Articles on Primal Therapy, psychogenesis, causes of psychological traumas, brain development, psychotherapies, neuropsychology, neuropsychotherapy. Discussions about causes of anxiety, depression, psychosis, consequences of the birth trauma and life before birth.
Tuesday, September 15, 2015
Ken Rose on "Life Before Birth". Part 2/6
Ken Rose: What does Dr. Janov mean when he talks about pain or primal pain?
Jeff Link: When he’s talking about pain, he’s talking about very deep level imprint in the brain. A good example; you very early on when you’re being born, perhaps a mother is very stressed and there’s a number of ways this can happen, but some research has shown for instance that victims of PTSD or mothers who grew up in war torn environments, or mothers who were pregnant during the time of 911, or during the holocaust, all these sort of very significant and traumatic events show a high level of cortisol and that cortisol can be passed to the child. That creates pain in the form of excessive strain on the system. It is the child trying to deal with, and anticipate stressful life conditions. From an evolutionary standpoint it prepares the child for kind of what they’re going to expect. If they expect to be born into a war torn environment this sort of excess cortisol can help them deal with that. But the reality is that most of us don’t encounter those kinds of situations. Most of us grow up into a relatively stable environment. So then what you have is, you have the environment in conflict with what the child actually grows up in, and that creates a dissonance that continues throughout life. That’s one form of pain, but he also talks about things like oxygen at birth. If there is birth complications where a child may be partially strangled on an umbilical cord, or if a child is exposed to tobacco or drugs, even heavy anesthetics all that can change the neurochemistry and then create what Dr. Janov refers to as an imprint or a set point that then dictates sort of how the child will release hormones and adapt to life for the rest of his course. It is in essence a hidden script that rules his life.
KR: Dr. Janov writes; “pain is commensurate with the urgency for fulfillment and a mother’s physiologic and emotional state is more or less the offspring state, not just momentarily but for a lifetime.”
JL: Yes, and that’s an interesting idea to commensurate with the need for fulfillment. One of the things he kind of strikes out in the book is how in Primal Therapy one of the things they’ll measure is one of the patient’s vital signs, and the way they’ll see that maybe something was wrong very early on that the patient, him on herself might not even be aware of is in the discrepancy between sort of a normal vital sign reading and one in which there is a problem.

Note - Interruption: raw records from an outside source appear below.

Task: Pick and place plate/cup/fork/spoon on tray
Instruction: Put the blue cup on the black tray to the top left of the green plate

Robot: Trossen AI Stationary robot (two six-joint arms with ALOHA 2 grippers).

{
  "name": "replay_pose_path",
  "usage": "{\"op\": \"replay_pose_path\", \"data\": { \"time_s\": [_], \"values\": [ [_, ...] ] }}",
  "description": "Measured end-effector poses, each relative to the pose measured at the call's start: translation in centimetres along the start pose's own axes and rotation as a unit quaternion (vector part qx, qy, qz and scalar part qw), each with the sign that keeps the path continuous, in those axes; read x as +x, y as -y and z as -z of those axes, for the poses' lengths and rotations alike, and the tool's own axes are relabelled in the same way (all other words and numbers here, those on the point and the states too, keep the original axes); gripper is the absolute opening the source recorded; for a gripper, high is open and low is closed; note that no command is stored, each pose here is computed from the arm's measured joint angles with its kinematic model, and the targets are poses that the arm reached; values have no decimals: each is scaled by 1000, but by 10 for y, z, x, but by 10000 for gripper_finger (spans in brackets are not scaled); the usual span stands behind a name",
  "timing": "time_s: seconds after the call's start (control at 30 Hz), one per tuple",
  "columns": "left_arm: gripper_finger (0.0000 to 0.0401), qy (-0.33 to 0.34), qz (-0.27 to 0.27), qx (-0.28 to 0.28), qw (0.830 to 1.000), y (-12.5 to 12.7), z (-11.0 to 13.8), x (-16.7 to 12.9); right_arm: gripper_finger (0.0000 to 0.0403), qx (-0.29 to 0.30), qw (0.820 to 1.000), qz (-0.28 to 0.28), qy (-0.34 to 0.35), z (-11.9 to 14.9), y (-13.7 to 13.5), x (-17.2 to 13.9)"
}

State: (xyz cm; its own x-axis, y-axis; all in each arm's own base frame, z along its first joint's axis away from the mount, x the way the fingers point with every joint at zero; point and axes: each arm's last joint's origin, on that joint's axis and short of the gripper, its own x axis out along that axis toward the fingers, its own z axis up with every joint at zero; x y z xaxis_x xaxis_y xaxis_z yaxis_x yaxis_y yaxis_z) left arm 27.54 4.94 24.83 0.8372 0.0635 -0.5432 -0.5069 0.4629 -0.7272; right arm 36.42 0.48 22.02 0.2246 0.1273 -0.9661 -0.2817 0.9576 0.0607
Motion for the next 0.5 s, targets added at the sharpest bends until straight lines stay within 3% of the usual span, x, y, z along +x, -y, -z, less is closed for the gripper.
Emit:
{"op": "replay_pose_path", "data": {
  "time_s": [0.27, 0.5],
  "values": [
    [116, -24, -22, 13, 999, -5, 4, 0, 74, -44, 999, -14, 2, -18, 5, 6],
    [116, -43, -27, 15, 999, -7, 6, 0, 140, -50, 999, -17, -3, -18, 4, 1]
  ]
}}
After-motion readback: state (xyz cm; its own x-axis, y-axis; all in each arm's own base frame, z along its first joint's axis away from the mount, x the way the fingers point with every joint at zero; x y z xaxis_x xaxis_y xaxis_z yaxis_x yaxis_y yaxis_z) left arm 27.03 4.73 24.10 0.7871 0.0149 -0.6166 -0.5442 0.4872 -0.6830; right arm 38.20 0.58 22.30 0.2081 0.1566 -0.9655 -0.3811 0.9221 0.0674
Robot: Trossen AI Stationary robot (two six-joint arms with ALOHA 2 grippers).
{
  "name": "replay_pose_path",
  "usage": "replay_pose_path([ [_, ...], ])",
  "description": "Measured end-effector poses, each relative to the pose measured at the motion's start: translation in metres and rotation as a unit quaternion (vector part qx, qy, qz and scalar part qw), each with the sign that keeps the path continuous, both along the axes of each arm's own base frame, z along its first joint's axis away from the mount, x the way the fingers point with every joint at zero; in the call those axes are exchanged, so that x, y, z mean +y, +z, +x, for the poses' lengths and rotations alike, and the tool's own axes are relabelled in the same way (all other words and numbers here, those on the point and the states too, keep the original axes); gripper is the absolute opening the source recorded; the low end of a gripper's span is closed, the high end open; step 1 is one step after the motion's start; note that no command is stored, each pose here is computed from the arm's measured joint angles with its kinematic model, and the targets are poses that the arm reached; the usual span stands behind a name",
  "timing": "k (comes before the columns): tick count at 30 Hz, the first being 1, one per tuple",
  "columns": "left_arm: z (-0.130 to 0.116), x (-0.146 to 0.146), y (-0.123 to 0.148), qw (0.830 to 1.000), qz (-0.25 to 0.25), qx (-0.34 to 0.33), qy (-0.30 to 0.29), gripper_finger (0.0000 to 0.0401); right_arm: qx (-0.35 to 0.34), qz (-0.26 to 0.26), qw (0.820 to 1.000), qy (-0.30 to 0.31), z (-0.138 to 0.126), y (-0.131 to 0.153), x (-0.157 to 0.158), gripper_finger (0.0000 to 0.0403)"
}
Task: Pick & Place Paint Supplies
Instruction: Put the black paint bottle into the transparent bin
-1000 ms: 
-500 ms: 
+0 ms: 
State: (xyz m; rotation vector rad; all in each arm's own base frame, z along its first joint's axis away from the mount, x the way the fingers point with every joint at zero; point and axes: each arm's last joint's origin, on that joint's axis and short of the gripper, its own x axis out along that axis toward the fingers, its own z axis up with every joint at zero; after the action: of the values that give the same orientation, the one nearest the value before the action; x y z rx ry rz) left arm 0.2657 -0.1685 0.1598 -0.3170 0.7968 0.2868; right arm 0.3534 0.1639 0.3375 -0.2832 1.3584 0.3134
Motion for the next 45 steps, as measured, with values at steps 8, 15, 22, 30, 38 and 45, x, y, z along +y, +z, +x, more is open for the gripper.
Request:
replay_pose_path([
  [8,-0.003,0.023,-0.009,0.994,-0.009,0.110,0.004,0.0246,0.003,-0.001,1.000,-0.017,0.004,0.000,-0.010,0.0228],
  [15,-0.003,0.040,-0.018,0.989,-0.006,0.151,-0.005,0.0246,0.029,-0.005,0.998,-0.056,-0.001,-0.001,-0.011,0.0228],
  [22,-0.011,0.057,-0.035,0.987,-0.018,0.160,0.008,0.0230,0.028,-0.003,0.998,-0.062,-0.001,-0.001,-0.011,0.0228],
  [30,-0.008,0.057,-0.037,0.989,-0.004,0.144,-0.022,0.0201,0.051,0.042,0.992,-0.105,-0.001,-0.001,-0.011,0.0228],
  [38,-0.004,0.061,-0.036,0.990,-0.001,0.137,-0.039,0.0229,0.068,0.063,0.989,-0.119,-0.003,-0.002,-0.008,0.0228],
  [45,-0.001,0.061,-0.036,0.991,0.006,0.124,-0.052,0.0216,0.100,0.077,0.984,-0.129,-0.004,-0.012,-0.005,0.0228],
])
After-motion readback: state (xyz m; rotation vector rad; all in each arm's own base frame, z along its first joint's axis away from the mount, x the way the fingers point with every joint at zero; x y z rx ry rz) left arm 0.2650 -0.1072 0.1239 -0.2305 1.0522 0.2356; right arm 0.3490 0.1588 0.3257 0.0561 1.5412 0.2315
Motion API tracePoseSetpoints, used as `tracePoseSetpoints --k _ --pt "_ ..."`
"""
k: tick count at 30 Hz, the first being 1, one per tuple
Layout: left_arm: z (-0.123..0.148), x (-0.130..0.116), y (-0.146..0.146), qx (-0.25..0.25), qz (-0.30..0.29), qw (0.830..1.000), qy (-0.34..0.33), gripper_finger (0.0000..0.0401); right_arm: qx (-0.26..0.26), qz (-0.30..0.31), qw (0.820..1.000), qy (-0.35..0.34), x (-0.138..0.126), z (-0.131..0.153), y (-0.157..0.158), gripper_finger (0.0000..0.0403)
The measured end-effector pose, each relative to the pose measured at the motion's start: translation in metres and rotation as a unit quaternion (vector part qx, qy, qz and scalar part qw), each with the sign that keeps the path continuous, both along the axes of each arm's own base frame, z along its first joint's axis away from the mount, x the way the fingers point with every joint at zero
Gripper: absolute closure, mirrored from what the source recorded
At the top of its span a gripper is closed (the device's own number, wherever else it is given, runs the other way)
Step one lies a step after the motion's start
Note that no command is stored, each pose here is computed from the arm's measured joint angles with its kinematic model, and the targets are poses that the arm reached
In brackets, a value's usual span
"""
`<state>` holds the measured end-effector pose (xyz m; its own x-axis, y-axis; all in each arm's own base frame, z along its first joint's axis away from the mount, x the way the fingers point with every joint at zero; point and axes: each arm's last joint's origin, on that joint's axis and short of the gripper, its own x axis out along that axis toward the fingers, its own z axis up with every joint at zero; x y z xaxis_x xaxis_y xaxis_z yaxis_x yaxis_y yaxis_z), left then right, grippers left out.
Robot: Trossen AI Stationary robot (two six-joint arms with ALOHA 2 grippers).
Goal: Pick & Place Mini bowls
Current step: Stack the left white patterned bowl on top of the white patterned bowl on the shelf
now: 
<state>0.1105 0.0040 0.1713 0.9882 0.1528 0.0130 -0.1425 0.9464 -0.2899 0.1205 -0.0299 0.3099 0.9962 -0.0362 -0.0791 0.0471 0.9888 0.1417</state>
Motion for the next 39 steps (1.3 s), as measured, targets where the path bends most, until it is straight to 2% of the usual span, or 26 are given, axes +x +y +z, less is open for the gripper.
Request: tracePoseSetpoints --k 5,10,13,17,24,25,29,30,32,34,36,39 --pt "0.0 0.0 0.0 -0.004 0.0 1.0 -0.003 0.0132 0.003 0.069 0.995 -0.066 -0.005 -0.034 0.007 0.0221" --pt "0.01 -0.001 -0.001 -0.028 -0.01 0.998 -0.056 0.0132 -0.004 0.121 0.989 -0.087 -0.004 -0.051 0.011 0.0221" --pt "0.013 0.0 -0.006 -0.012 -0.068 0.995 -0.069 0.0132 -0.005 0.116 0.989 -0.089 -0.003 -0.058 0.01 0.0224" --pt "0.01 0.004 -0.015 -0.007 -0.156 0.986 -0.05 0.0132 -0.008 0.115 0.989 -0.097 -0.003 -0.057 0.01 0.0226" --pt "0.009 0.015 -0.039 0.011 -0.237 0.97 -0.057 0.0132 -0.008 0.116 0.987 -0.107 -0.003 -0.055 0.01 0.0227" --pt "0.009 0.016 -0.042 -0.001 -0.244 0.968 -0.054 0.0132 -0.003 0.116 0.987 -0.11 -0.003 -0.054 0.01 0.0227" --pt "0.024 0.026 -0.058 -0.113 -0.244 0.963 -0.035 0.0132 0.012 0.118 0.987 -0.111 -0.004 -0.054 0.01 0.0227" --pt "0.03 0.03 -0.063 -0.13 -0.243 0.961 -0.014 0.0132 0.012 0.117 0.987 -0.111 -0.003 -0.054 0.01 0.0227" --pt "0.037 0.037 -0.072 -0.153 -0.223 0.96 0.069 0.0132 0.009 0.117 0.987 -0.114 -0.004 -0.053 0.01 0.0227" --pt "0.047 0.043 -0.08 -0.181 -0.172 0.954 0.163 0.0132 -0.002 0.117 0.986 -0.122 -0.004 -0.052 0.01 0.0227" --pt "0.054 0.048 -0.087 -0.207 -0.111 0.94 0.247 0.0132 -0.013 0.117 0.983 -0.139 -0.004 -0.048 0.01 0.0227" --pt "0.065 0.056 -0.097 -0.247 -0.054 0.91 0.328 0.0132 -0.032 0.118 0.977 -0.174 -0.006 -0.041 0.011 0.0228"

He writes about, for instance; depressives often have a parasympathetic imprint or nervous system imprint. Where their body temperature would be lower than normal, they’ll have a tendency of being pragmatic and kind of passive. The opposite of that is a patient that is highly anxious and suffers panic attacks, we’ll see an elevated body temperature, and just how elevated that temperature is or how far below normal it is, is a good indication of how severe the trauma was from very early on.
KR: So for example if at the time of the child’s birth the mother is anesthetized, the child will be anesthetized, the child essentially will be paralyzed in the birth canal and to maximize the chance of survival is to surrender. This sets up a template, if that’s the right word, for a lifetime of parasympathetic nervous system dominance. It has everything to do with personality and relational capacities, and really everything. It’s so fascinating to understand the theory behind this. The understanding that Dr. Janov presents us with, and then to look at the world, to read the news paper and consider any given individual in the world and really see quite clearly that many of the most prominent manifestations of personality are really the language of neonatal and womb life, of reality in the womb, of reality in the earliest moments of life.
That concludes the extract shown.